*Task prompt:* From the listing below, copy only the lines running from the line that contains "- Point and" to the line that contains "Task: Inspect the", both included.

Input data Start Marker

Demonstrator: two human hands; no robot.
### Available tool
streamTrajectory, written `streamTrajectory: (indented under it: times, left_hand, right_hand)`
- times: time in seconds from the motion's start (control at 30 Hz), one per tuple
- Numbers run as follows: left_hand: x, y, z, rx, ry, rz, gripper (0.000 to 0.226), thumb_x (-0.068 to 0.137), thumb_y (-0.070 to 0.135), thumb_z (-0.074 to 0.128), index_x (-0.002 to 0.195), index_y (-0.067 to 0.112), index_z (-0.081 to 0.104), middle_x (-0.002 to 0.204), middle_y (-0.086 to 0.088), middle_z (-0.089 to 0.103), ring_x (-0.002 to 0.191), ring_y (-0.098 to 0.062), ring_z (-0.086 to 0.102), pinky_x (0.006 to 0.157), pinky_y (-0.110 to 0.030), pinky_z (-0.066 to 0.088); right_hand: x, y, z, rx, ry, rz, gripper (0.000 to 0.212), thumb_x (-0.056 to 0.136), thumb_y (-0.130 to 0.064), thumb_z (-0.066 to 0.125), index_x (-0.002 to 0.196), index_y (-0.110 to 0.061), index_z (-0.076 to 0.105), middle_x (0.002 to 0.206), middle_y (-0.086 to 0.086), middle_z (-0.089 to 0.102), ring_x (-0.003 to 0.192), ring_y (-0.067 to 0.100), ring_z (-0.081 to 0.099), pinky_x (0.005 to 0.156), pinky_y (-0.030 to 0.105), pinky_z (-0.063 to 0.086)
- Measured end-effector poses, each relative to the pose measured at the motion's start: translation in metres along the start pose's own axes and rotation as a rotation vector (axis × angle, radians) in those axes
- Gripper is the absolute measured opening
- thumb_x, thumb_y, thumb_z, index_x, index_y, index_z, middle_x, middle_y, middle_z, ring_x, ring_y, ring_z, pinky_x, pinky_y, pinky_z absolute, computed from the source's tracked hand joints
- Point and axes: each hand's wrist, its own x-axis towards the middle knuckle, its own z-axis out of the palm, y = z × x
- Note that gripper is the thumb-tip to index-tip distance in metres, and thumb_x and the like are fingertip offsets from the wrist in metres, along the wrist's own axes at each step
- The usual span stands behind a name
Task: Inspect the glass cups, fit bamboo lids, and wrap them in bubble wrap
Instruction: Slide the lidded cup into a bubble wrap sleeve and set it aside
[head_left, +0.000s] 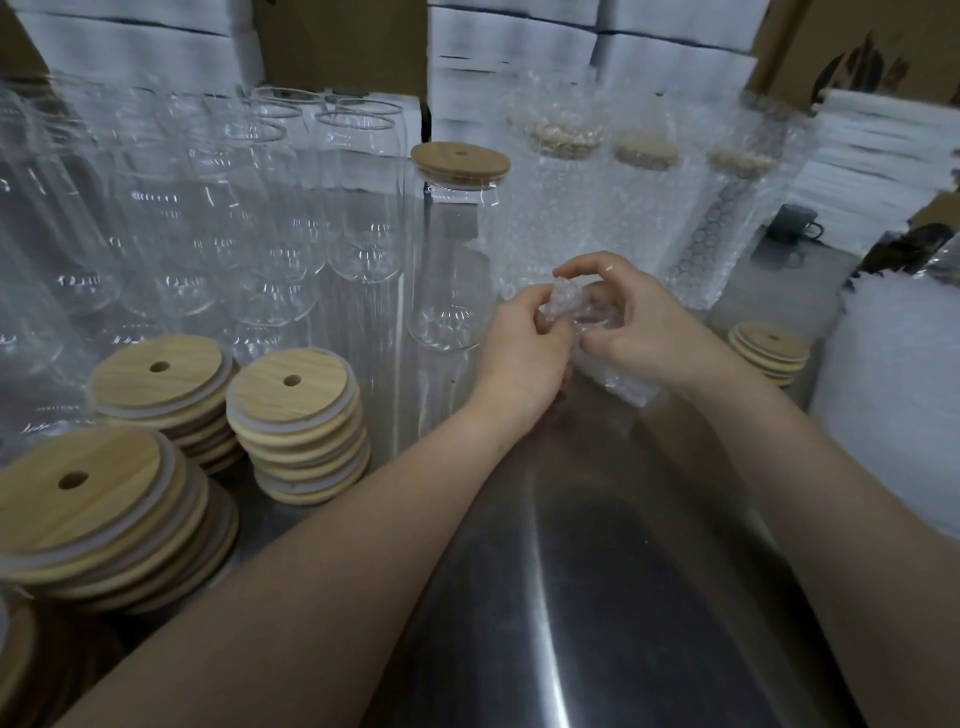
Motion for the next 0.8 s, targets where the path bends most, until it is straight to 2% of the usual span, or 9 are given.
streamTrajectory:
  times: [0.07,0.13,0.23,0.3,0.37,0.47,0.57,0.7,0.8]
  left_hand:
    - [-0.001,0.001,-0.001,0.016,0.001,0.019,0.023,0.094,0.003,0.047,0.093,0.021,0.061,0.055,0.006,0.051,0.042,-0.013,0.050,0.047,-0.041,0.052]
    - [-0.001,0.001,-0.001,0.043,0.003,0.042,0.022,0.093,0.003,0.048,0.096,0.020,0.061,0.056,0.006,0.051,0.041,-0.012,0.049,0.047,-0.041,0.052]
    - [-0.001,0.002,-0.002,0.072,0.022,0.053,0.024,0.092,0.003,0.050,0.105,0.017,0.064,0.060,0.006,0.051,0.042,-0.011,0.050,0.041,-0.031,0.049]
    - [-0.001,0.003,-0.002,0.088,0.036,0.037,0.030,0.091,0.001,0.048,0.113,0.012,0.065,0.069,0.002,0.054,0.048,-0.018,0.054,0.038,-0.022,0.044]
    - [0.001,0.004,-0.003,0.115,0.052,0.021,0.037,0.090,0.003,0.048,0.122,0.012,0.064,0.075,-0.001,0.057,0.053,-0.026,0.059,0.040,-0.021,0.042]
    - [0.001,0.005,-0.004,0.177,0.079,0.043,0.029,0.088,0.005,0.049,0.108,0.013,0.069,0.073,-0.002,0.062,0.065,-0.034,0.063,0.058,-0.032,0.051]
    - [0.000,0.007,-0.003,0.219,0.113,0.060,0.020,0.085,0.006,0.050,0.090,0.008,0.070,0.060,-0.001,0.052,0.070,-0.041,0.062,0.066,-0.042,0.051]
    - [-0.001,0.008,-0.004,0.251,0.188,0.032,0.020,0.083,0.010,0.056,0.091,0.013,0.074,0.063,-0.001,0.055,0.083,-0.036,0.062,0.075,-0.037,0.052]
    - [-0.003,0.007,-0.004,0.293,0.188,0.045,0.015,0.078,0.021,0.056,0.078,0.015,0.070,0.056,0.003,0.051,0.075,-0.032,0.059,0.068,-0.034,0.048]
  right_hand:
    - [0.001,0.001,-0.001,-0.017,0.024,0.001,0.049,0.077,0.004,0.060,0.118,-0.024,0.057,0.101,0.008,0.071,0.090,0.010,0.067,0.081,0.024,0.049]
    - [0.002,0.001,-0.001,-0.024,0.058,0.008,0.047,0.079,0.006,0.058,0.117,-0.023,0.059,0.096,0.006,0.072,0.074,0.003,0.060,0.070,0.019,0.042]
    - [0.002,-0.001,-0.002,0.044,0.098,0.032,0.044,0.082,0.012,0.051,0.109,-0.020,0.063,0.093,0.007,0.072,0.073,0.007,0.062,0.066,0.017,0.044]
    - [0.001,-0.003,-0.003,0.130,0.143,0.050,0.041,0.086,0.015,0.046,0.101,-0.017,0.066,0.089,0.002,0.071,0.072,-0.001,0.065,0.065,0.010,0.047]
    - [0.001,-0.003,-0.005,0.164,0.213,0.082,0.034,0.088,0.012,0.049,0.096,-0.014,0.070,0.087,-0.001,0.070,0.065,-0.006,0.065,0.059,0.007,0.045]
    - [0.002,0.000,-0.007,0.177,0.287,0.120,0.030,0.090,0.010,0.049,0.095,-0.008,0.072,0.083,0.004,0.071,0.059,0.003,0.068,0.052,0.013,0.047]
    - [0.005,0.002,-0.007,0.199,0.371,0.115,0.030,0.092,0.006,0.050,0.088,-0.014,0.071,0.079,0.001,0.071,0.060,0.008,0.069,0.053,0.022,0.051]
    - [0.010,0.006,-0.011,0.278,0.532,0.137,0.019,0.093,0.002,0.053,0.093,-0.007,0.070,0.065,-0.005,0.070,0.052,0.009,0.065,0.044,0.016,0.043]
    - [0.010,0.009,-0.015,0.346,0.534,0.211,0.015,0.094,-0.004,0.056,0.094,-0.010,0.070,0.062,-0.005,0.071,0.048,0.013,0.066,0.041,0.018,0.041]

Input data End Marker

*Task answer:*
- Point and axes: each hand's wrist, its own x-axis towards the middle knuckle, its own z-axis out of the palm, y = z × x
- Note that gripper is the thumb-tip to index-tip distance in metres, and thumb_x and the like are fingertip offsets from the wrist in metres, along the wrist's own axes at each step
- The usual span stands behind a name
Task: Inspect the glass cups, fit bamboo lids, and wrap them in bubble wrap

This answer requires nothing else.